I scream. And scream again. And it doesn’t stop. I can’t make it stop. It’s one long, agonizing scream, and I’m tripping over myself to get away. It’s not just hysterics. It’s my mind ripping in two. Into pieces. Multiple pieces. It’s my worst nightmare.

The dead woman. She’s sitting up and blinking and the scream stops for a moment as my body forces in air and the next sound is a sob. I must have hit a wall, because I can’t go back any farther and I need to get back. I need to get away and run. Run as far as I can.

But I can’t move to the side, either. I’m trapped! Now it’s getting out of the coffin. One leg after another. It’s climbing out and moving in my direction. Hands out. Head swaying from side to side and it’s saying something, but I don’t want to hear it. I don’t want it to touch me.

“No!” It’s the first word I can articulate, but it’s hoarse and slurred through the sobs.

“It’s okay.” It’s Eli. He’s behind me and I realize I’m not against a wall. Eli’s arms have locked me against him. “She’s not dead, Emily. She’s not dead. Stay back, Mom.”

Two feet from me, it halts its advance. The arms slowly drop to its sides. “I’m sorry. I thought you knew.”

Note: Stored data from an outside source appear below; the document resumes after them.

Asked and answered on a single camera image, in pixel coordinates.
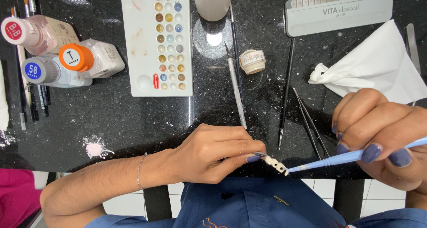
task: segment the orange embroidery
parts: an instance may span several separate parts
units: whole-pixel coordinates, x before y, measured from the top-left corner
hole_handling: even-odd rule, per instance
[[[210,225],[205,225],[205,220],[201,220],[200,222],[202,222],[203,223],[203,226],[208,226],[208,227],[210,227],[210,228],[227,228],[226,226],[224,226],[224,225],[221,225],[220,227],[218,227],[218,226],[216,226],[215,224],[213,224],[210,220],[209,220],[209,218],[205,218],[205,219],[207,219],[207,222],[209,222],[211,225],[214,225],[213,227],[212,226],[210,226]]]

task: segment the finger
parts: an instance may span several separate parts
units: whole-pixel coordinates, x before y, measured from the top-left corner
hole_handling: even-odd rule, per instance
[[[342,138],[348,127],[355,124],[377,105],[385,102],[387,102],[387,98],[377,90],[370,88],[358,90],[339,113],[336,123],[337,140]]]
[[[345,107],[345,105],[353,98],[355,95],[355,92],[350,92],[347,95],[345,95],[342,100],[338,103],[338,105],[335,107],[334,114],[332,115],[332,132],[336,134],[336,123],[338,121],[339,113],[341,113],[342,109]]]
[[[413,190],[423,180],[421,163],[409,149],[397,150],[384,160],[358,164],[372,178],[399,190]]]
[[[219,183],[225,176],[241,167],[242,165],[259,160],[261,157],[254,154],[243,154],[236,157],[227,158],[221,164],[212,167],[210,170],[210,177],[212,183]]]
[[[242,126],[209,126],[202,124],[196,129],[194,136],[202,140],[253,140]]]
[[[427,110],[414,107],[411,113],[382,129],[363,151],[361,161],[383,160],[392,152],[427,136]]]
[[[220,160],[223,157],[235,157],[257,151],[266,153],[264,142],[260,140],[228,140],[215,142],[209,147],[212,160]]]
[[[403,119],[414,108],[393,102],[378,105],[355,124],[347,128],[337,149],[337,154],[356,151],[366,144],[382,129]]]

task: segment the paint smear
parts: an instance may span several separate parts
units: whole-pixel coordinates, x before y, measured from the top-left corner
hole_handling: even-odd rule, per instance
[[[113,151],[105,148],[105,142],[103,138],[97,137],[96,135],[92,135],[90,138],[83,138],[85,143],[83,146],[86,147],[86,152],[89,158],[92,157],[101,157],[105,159],[105,156],[109,154],[109,152],[113,153]]]
[[[0,130],[0,148],[1,149],[4,149],[15,142],[16,142],[15,136],[9,134],[8,132]]]

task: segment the orange bottle cap
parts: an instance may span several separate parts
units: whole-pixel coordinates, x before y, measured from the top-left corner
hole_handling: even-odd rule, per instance
[[[92,51],[76,43],[64,45],[59,50],[59,61],[68,70],[87,71],[93,66]]]

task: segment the fingernail
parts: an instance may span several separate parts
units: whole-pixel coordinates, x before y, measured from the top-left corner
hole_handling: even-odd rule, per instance
[[[349,150],[349,148],[347,148],[344,144],[342,144],[342,143],[339,143],[338,144],[338,146],[336,147],[336,154],[337,155],[339,155],[339,154],[344,154],[344,153],[347,153],[347,152],[349,152],[350,150]]]
[[[412,157],[406,149],[400,149],[389,155],[390,161],[393,165],[398,167],[404,167],[409,165],[412,161]]]
[[[341,140],[341,138],[344,136],[343,133],[338,133],[338,137],[336,138],[336,140],[339,142]]]
[[[336,125],[332,126],[332,133],[336,134]]]
[[[259,157],[259,156],[257,156],[257,155],[254,155],[254,156],[251,156],[251,157],[246,158],[246,161],[247,161],[248,163],[251,163],[251,162],[255,162],[255,161],[259,160],[259,159],[261,159],[261,157]]]
[[[376,144],[370,144],[362,153],[361,162],[369,164],[381,154],[382,148]]]

I’m struggling, though I didn’t know it until now. A monster wouldn’t sound so nice and feminine. I press back against Eli, not trusting what I’m seeing. His arms hold me—a reassuring hug to confirm he’s on my side. It glances behind me to Eli.

“Emily,” says Eli, “this is your grandmother, Olivia. Mom, this is Emily.”

I suck up the snot in my nose, but I can’t end the tears. They’ll keep coming until I can understand that my mind is still intact. She smiles and it reminds me of Eli’s smile, but hers is a little hesitant. “Let’s take this somewhere a little more private.”

I clutch Eli’s hand and a blast of heat races along my body. She stares at me. I stare at her and as I attempt to respond, dizziness disorients me, and warmth rushes from my toes to my head. My mouth opens and the pathetic breakfast I ate on the plane lands squarely on Olivia’s shoes.